Bislang sei die Hecke nicht als Problem betrachtet worden, und es habe auch noch kein Kind von den Beeren genascht, sagt Kindergarten-Leiterin Heike Mahler: „Wir müssen uns nach der Ratsentscheidung richten, unterstützen aber die Entfernung der Hecke, um Risikofaktoren für die Kinder auszuschalten und uns nicht dem Vorwurf der Fahrlässigkeit auszusetzen.“ Die Ligusterhecke wurde bereits in den 70er-Jahren angepflanzt. Auf dem Grundstück, das zunächst als Spielplatz diente, wurde dann 1995 der Kindergarten errichtet.

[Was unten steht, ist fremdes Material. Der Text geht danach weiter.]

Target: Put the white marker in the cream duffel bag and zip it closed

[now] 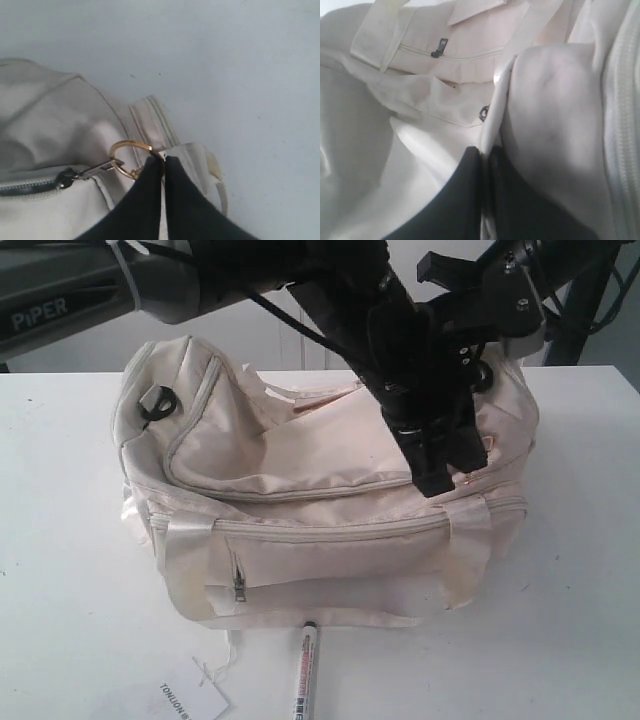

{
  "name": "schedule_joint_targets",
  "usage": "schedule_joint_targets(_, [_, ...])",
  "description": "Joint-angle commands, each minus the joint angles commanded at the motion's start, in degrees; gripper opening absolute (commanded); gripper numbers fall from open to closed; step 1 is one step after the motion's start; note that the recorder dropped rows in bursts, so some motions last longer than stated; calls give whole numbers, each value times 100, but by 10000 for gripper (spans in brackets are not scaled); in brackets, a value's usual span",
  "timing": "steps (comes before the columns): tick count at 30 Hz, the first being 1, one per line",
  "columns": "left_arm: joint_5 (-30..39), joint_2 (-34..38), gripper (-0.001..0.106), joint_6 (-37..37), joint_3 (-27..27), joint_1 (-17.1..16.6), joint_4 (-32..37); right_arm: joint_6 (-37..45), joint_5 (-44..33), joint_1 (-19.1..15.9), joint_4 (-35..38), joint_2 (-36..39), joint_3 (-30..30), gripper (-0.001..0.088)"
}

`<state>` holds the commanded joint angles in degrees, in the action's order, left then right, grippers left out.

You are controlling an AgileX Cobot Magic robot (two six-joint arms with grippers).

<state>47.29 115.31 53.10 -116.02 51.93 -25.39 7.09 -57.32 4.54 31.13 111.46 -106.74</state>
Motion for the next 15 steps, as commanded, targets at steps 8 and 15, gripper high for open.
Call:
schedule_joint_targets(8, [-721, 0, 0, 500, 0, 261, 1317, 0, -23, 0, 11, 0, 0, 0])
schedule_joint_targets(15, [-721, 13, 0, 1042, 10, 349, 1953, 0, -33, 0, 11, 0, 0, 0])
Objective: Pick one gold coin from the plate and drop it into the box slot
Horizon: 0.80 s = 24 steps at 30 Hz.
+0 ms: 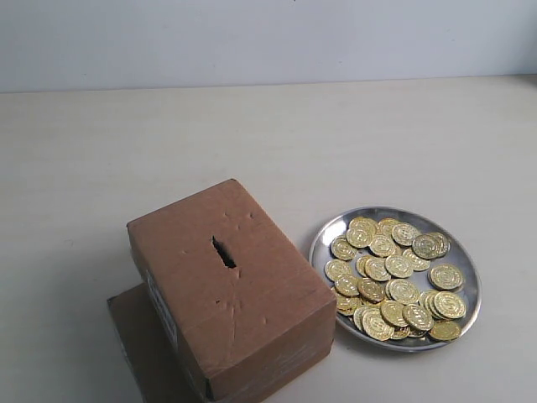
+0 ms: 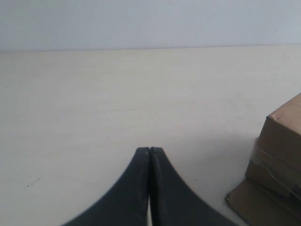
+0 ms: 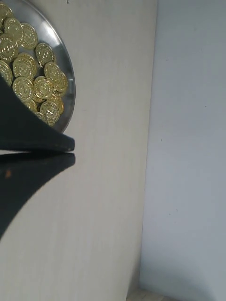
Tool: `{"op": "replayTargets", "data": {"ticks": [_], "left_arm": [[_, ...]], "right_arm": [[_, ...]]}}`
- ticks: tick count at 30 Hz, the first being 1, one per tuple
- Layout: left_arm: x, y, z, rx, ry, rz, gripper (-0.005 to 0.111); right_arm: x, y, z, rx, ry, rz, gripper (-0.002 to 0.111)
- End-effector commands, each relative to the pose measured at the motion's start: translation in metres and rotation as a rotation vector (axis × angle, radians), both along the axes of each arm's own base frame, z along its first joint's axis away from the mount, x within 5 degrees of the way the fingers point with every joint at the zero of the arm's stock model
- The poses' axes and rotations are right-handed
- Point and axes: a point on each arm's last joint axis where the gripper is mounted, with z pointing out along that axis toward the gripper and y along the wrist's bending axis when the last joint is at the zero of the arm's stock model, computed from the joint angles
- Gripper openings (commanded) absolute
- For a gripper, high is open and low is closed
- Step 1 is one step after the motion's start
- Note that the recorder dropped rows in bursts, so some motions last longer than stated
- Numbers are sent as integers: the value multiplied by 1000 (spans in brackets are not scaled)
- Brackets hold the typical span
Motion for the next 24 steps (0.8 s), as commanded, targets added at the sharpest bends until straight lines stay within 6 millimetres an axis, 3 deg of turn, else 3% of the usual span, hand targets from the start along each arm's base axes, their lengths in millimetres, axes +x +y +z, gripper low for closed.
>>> {"op": "replayTargets", "data": {"ticks": [1, 24], "left_arm": [[0, 0, 1, -18, -8, 3, 0], [0, 0, 2, -20, -17, 3, 0]], "right_arm": [[0, 0, -1, 0, -5, 0, 0], [0, 0, -1, 0, -5, 0, 0]]}}
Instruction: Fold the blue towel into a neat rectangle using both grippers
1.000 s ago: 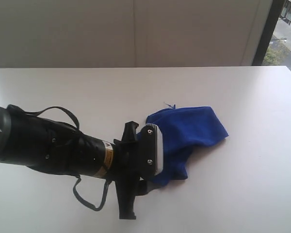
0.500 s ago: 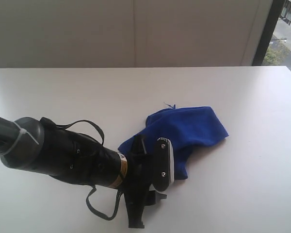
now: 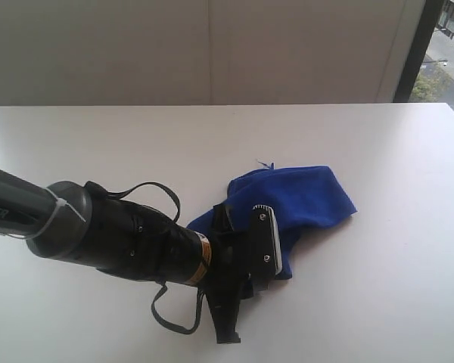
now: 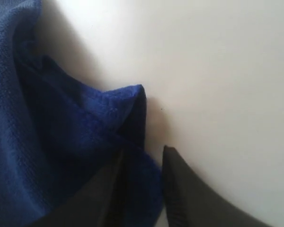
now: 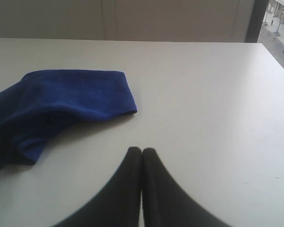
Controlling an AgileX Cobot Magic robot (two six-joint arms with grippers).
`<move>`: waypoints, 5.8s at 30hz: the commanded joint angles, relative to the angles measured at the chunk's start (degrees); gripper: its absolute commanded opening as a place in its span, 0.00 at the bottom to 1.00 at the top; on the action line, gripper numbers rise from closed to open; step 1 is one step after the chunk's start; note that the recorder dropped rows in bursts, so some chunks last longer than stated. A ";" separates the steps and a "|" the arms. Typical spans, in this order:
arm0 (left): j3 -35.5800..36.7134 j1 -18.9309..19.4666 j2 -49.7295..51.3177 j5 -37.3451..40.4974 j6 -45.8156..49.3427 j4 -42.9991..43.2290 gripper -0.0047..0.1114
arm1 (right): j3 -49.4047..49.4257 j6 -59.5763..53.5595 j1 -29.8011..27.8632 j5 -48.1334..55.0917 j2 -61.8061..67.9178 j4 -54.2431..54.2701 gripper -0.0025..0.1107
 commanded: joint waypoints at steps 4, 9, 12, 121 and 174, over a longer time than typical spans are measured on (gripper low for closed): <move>0.65 -0.04 1.10 4.86 0.24 1.25 0.09 | 0.28 -0.39 0.05 -0.60 -0.24 0.11 0.02; 0.65 -0.04 -1.23 6.56 0.24 1.25 0.04 | 0.28 -0.39 0.05 -0.60 -0.24 0.11 0.02; 0.65 -0.04 -3.41 8.00 0.24 1.25 0.04 | 0.28 -0.39 0.05 -0.60 -0.24 0.11 0.02; 0.77 -4.63 -7.16 32.73 6.09 -1.69 0.47 | 0.28 -0.39 0.05 -0.60 -0.24 0.11 0.02; 0.57 -4.89 -0.96 35.40 -7.56 22.71 0.40 | 0.28 -0.39 0.05 -0.60 -0.24 0.11 0.02</move>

Kinder seien darüber aufzuklären

Auch der Kinderspielplatz im zur Gemeinde gehörenden Renshausen ist von einer Ligusterhecke eingefriedet. Es müsse geprüft werden, ob auch diese Hecke gerodet und ersetzt werden sollte, sagt Bürgermeister Josef Rudolph (CDU). Hörschelmann geht es erst einmal um die Hecke am Kindergarten, für die die Gemeinde zuständig sei. Bei Spielplätzen gelte eine andere Haftungsstruktur („Eltern haften für ihre Kinder“). Auch am Ehrenmal in Krebeck und anderen Standorten wachse Liguster, giftige Pflanzen wie auch die Vogelbeere gebe es viele im öffentlichen Raum, Kinder seien darüber aufzuklären.

In der Gemeinde Katlenburg-Lindau seien die Ligusterhecken im öffentlichen Raum vom Bauhof vorsorglich beseitigt worden, bestätigt Bürgermeister Uwe Ahrens (parteilos). Geleitet wird der Bauhof der Einheitsgemeinde von einem Gärtnermeister aus Krebeck.